IT PASSPORT
ITパスポートの問題解説
問題
命題「PならばQである」が真であるとき、これと必ず同じ真偽になる(論理的に同値な)命題はどれか。
- ア QならばPである
- イ QでないならばPでない
- ウ PでないならばQでない
- エ PかつQである
出典:オリジナル問題|参考範囲:IPA ITパスポート試験シラバス(最新版)、情報処理技術者試験の基礎知識
正解と解説
正解:QでないならばPでない
解説:「PならばQ」という条件文に対して、結論と仮定を入れ替えたうえで両方を否定した「QでないならばPでない」を対偶と呼びます。対偶は元の命題と必ず同じ真偽になることが知られており、論理的に同値です。たとえば『雨が降るならば地面がぬれる』が正しいなら、『地面がぬれていないならば雨は降っていない』も必ず正しくなります。一方、仮定と結論を入れ替えただけの『逆(QならばP)』や、両方をただ否定した『裏(PでないならばQでない)』は、元が真でも真とは限りません。先の例でいえば『地面がぬれているならば雨が降った』は、水まきでもぬれるので必ずしも成り立たない、と考えると違いが実感できます。

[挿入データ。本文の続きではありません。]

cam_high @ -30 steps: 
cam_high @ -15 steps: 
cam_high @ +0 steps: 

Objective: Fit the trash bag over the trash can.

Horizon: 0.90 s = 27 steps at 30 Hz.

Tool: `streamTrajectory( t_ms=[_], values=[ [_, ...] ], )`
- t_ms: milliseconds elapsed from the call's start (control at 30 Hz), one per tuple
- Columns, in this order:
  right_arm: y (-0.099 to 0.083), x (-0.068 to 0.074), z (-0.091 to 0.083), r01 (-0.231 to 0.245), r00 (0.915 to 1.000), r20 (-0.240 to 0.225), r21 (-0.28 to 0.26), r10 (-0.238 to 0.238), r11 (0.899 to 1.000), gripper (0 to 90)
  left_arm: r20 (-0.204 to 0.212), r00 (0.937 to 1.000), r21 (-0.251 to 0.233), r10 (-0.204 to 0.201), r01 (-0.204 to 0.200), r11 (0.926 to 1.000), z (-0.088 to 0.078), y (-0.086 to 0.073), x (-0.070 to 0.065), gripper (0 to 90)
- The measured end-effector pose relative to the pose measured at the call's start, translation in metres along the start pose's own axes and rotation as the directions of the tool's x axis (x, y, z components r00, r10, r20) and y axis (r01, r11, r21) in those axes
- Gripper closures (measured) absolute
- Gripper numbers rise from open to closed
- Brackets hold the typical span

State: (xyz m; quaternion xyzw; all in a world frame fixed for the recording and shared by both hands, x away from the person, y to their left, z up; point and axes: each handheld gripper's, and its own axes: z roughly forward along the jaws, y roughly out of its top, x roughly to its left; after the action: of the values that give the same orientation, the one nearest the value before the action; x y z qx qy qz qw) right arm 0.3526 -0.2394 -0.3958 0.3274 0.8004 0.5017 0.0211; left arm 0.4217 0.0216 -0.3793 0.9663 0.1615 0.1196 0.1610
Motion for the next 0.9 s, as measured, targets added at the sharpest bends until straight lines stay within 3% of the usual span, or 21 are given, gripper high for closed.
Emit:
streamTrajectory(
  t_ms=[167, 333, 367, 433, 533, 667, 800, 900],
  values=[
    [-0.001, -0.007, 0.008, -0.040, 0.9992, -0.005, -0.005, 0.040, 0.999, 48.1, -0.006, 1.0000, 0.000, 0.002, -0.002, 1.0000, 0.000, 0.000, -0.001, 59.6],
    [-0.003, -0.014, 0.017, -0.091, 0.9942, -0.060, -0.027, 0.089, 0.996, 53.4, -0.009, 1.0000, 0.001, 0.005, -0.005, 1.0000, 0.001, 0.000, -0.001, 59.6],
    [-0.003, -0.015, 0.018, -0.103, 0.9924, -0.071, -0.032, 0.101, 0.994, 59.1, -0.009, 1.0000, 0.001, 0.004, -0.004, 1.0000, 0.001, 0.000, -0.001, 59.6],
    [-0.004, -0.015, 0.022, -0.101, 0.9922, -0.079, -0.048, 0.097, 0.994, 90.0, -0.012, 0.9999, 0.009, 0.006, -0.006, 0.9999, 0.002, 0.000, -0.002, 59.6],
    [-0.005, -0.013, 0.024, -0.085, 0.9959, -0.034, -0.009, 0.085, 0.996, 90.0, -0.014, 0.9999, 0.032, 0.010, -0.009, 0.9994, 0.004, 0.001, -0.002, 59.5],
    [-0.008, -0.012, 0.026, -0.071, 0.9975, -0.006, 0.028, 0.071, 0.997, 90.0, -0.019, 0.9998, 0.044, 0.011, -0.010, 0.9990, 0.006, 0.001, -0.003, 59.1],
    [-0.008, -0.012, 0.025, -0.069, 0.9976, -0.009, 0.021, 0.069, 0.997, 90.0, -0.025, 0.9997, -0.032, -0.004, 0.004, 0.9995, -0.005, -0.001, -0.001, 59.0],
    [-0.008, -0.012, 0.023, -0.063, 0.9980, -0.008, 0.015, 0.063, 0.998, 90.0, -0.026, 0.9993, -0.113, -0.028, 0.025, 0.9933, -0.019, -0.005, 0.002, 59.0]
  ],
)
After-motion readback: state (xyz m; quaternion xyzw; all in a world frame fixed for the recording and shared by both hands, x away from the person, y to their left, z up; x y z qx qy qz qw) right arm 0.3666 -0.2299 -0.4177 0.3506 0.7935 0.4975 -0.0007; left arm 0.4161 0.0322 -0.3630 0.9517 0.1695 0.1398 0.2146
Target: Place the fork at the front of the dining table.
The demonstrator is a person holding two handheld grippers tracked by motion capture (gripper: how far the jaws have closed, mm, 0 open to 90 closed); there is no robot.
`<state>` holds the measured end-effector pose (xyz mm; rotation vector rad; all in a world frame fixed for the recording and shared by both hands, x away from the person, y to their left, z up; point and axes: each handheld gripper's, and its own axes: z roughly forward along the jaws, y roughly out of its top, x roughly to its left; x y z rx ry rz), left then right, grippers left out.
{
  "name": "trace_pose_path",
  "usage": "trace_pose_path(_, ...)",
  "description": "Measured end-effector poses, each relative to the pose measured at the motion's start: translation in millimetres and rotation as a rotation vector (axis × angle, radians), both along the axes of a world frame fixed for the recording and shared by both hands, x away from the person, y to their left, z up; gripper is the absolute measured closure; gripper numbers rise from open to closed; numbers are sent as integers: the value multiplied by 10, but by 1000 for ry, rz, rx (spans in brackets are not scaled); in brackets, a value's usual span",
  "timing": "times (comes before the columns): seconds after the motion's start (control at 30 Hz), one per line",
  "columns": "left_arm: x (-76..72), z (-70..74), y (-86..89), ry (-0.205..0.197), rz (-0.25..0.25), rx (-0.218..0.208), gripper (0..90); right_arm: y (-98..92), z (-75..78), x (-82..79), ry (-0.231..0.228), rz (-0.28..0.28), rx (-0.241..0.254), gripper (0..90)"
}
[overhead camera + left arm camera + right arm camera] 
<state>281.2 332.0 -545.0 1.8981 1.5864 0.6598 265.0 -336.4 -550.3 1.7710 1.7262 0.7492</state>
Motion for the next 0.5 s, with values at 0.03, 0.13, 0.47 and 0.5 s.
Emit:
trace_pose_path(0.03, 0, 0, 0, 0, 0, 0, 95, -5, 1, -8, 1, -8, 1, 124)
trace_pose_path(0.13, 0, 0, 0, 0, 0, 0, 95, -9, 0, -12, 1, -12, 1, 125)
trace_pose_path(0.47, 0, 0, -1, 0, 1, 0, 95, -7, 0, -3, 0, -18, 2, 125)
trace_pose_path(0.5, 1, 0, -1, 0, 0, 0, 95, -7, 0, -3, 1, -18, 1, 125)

覚え方:『対偶(入れ替えて両方否定)だけが元と同値』。逆・裏は必ずしも一致しない、とセットで押さえると論理問題で迷いません。
他の選択肢はなぜ違う?
- ア「QならばP」は元の命題の逆にあたり、元が真でも必ずしも真にはならないため、論理的に同値とはいえません。
- ウ「PでないならばQでない」は元の命題の裏にあたり、これも元の真偽と必ず一致するとは限りません。
- エ「PかつQ」は二つが同時に成り立つことを述べる別の主張で、条件文の真偽関係を表しておらず同値ではありません。
この問題について
IPAのITパスポート試験シラバスとIT基礎知識を参考に、Sikaku Master向けに独自作成した問題です。公式試験問題・過去問題の転載ではありません。
IPAの過去問題の転載ではなく、シラバス・公開情報に基づく独自問題として作成しています。